# TASK OBJECTIVE
Your answer must contain only the lines from the one containing "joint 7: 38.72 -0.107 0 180" through the end of the entries below, reproduced character for character.
### WORKING DATA
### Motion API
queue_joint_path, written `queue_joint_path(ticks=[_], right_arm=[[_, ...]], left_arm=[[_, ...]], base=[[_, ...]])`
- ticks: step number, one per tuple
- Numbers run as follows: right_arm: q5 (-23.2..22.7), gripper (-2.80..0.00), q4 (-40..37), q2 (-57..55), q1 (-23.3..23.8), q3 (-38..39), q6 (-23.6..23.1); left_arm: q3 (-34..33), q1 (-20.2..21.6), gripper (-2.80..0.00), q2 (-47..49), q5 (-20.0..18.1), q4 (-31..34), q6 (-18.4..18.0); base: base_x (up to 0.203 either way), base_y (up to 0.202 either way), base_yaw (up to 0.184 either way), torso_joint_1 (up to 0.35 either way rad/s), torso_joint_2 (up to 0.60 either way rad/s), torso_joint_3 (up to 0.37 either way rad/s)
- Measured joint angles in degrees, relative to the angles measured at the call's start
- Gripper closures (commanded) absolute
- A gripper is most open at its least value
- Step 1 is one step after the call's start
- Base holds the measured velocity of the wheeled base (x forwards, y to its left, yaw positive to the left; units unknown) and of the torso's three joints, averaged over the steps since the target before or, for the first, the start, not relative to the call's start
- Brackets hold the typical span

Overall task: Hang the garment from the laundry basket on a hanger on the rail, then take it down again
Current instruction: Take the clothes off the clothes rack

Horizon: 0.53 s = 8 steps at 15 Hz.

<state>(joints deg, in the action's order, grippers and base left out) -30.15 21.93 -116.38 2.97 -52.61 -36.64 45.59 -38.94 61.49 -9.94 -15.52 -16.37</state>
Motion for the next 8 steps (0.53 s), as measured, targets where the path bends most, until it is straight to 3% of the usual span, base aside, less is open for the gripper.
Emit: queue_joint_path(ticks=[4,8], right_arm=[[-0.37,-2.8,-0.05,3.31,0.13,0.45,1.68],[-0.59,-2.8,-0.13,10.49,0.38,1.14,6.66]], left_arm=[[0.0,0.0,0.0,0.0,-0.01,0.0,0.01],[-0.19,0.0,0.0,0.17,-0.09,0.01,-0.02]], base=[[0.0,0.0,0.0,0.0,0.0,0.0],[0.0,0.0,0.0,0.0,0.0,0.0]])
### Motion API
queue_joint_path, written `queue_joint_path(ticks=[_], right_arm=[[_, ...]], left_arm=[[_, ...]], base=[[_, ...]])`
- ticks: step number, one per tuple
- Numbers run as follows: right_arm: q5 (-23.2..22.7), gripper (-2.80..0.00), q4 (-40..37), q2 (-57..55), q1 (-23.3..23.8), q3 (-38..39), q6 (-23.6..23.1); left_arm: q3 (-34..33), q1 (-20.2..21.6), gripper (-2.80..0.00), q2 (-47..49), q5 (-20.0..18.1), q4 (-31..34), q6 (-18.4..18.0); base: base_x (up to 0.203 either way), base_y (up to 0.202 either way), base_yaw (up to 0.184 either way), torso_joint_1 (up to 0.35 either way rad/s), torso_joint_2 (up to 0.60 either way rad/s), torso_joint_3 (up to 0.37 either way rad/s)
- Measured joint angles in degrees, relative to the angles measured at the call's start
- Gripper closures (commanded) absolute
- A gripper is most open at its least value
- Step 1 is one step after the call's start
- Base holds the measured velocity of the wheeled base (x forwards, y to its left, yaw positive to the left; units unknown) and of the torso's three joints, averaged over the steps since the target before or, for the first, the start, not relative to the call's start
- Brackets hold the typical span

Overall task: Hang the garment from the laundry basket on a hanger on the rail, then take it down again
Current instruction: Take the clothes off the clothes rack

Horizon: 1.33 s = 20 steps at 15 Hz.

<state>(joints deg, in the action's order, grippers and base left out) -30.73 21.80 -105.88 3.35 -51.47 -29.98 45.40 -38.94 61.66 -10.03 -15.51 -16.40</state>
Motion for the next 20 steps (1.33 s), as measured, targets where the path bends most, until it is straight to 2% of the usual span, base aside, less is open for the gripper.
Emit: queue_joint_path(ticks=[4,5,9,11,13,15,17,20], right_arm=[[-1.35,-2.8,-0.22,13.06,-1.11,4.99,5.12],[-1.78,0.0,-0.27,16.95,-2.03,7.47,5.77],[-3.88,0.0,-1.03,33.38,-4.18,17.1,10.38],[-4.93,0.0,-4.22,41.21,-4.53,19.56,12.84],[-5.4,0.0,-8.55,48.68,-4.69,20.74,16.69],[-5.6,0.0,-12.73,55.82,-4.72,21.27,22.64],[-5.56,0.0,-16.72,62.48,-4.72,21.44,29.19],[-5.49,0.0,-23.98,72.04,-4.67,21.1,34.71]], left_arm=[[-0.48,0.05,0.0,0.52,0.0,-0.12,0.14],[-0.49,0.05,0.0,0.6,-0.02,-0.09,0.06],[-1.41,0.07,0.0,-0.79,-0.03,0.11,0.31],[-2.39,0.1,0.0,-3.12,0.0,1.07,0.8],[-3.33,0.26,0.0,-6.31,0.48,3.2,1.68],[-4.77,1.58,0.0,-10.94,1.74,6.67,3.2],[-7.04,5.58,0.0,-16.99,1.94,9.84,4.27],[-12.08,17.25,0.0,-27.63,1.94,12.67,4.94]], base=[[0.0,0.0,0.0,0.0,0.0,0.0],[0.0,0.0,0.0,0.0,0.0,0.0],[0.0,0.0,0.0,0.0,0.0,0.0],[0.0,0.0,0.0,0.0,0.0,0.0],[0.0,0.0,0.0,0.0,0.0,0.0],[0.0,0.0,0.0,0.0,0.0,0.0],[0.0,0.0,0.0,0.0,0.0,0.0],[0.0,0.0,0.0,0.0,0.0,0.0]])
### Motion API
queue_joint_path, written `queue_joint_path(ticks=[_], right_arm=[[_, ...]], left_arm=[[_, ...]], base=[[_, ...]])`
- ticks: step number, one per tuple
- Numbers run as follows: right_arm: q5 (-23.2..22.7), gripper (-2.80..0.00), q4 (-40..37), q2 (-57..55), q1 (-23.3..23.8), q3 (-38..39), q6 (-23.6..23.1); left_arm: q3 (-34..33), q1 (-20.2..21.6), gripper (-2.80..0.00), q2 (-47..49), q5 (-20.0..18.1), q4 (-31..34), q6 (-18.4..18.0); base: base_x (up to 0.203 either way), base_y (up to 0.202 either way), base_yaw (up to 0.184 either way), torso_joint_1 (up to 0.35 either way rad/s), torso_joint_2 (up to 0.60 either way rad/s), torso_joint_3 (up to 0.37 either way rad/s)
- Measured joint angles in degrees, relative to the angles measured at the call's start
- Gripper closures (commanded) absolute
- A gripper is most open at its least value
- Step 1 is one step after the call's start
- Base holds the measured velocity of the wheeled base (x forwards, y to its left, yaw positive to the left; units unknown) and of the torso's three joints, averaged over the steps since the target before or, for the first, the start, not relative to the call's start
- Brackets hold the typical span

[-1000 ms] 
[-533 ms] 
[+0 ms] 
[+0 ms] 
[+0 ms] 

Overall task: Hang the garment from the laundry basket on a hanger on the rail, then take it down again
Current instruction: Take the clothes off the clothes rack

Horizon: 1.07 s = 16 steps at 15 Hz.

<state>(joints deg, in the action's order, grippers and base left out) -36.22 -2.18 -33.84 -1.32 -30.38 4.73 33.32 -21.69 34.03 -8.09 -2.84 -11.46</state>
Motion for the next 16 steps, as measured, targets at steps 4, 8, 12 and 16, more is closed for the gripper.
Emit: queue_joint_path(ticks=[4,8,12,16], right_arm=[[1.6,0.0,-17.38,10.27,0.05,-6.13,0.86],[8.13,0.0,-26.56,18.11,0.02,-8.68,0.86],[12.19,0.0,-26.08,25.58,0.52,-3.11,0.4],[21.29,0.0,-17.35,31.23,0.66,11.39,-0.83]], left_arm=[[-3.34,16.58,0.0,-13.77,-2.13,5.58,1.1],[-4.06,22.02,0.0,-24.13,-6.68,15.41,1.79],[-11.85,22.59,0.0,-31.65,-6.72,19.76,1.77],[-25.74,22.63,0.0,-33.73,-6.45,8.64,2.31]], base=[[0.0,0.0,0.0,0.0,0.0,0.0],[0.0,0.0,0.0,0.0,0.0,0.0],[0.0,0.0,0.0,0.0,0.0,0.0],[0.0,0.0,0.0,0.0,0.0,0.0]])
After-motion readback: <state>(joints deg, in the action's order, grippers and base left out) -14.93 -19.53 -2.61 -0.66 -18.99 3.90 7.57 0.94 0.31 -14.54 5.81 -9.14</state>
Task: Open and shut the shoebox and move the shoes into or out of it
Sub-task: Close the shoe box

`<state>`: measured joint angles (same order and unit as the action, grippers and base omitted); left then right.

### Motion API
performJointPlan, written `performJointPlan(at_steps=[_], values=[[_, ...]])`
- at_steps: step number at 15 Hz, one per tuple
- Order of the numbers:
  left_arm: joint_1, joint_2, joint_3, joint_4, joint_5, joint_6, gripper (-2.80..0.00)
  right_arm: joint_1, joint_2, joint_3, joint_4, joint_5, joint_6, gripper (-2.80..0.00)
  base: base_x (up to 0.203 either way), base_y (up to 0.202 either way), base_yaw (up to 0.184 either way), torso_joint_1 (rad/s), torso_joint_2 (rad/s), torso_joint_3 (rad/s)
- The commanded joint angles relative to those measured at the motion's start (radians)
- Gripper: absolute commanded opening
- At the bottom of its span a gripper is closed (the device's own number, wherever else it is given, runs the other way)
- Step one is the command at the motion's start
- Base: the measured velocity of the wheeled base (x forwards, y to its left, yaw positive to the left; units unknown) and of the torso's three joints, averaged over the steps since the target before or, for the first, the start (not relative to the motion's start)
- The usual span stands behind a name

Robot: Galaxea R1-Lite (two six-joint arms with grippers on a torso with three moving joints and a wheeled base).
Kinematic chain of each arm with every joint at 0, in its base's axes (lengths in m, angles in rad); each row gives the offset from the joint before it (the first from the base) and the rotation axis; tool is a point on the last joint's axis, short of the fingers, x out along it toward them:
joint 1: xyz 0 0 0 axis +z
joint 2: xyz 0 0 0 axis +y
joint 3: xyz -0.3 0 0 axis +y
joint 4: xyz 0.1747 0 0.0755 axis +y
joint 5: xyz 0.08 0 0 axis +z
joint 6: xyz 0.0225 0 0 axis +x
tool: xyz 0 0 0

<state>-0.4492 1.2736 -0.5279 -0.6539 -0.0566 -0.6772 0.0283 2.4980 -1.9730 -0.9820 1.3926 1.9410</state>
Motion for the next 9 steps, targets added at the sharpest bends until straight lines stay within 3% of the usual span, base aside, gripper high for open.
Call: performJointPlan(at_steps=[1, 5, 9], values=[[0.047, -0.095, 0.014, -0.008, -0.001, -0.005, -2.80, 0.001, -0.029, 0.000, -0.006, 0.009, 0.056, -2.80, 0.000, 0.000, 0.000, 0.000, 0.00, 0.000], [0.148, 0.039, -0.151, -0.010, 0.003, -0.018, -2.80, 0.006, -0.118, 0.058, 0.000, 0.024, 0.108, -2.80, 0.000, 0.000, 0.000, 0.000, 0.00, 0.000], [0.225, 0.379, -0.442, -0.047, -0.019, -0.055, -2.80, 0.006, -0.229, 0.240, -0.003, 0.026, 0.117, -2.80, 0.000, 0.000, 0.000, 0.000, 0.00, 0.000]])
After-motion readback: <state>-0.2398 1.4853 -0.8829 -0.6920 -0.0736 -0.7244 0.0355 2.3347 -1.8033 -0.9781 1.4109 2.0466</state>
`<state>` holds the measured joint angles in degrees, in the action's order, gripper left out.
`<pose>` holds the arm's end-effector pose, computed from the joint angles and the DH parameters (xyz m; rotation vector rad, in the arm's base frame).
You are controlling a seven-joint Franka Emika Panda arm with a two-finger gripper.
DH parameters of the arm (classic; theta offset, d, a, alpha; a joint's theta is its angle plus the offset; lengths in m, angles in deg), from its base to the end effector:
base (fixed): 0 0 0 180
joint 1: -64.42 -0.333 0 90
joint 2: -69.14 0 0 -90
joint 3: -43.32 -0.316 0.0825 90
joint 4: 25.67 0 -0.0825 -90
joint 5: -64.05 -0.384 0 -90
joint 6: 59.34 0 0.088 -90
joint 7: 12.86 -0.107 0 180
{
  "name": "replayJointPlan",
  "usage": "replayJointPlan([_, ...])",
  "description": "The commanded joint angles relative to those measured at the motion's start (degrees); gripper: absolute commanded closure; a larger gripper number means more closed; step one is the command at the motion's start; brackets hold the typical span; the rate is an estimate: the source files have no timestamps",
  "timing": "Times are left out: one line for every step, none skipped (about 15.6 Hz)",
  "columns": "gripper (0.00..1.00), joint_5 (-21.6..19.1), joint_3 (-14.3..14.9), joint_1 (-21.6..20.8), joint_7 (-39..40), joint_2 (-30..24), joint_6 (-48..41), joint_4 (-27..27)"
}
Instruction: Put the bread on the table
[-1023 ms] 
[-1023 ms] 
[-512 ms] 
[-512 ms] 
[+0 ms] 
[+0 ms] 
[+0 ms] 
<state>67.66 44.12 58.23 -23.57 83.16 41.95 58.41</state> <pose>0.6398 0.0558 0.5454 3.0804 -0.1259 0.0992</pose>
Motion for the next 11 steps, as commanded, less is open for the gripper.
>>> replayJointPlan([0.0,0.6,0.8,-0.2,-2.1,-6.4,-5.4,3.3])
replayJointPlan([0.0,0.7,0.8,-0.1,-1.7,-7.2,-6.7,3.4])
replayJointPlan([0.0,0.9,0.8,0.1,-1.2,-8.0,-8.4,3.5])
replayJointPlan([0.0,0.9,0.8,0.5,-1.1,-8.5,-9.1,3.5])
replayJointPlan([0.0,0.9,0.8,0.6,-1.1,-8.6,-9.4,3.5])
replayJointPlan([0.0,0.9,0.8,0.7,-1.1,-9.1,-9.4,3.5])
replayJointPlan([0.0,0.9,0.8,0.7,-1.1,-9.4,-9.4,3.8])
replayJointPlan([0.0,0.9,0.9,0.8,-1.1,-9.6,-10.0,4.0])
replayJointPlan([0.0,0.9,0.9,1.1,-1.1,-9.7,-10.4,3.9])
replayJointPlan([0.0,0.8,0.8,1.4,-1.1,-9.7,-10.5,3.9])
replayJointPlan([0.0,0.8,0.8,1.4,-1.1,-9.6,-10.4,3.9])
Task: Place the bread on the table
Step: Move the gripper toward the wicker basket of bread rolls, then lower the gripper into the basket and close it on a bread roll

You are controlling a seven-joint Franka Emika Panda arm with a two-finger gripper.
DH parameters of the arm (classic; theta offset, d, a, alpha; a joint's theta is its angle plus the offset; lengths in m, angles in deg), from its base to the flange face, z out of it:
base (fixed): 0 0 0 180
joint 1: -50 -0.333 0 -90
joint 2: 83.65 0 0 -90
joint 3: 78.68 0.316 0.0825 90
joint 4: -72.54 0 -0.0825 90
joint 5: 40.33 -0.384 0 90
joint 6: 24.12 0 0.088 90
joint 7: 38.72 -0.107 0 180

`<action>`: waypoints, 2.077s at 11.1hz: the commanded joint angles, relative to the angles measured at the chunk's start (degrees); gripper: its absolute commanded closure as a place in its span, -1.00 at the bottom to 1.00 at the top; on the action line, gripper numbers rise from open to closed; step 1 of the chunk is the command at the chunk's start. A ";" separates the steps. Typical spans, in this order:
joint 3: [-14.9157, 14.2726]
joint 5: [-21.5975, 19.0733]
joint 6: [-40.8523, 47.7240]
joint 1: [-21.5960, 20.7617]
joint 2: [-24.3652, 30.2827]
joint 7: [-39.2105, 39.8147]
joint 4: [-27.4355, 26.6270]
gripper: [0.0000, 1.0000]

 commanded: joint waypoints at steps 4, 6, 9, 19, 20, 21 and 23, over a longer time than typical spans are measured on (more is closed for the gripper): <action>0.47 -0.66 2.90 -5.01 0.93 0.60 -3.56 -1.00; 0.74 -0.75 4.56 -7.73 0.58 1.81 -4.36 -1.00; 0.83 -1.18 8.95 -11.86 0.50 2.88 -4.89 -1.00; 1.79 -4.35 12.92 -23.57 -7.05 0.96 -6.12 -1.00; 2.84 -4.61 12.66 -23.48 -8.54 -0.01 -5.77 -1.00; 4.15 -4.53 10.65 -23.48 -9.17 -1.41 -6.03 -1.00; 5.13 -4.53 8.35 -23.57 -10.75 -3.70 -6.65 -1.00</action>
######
# SOLUTION FOR THIS PROBLEM
joint 7: 38.72 -0.107 0 180

`<action>`: waypoints, 2.077s at 11.1hz: the commanded joint angles, relative to the angles measured at the chunk's start (degrees); gripper: its absolute commanded closure as a place in its span, -1.00 at the bottom to 1.00 at the top; on the action line, gripper numbers rise from open to closed; step 1 of the chunk is the command at the chunk's start. A ";" separates the steps. Typical spans, in this order:
joint 3: [-14.9157, 14.2726]
joint 5: [-21.5975, 19.0733]
joint 6: [-40.8523, 47.7240]
joint 1: [-21.5960, 20.7617]
joint 2: [-24.3652, 30.2827]
joint 7: [-39.2105, 39.8147]
joint 4: [-27.4355, 26.6270]
gripper: [0.0000, 1.0000]

 commanded: joint waypoints at steps 4, 6, 9, 19, 20, 21 and 23, over a longer time than typical spans are measured on (more is closed for the gripper): <action>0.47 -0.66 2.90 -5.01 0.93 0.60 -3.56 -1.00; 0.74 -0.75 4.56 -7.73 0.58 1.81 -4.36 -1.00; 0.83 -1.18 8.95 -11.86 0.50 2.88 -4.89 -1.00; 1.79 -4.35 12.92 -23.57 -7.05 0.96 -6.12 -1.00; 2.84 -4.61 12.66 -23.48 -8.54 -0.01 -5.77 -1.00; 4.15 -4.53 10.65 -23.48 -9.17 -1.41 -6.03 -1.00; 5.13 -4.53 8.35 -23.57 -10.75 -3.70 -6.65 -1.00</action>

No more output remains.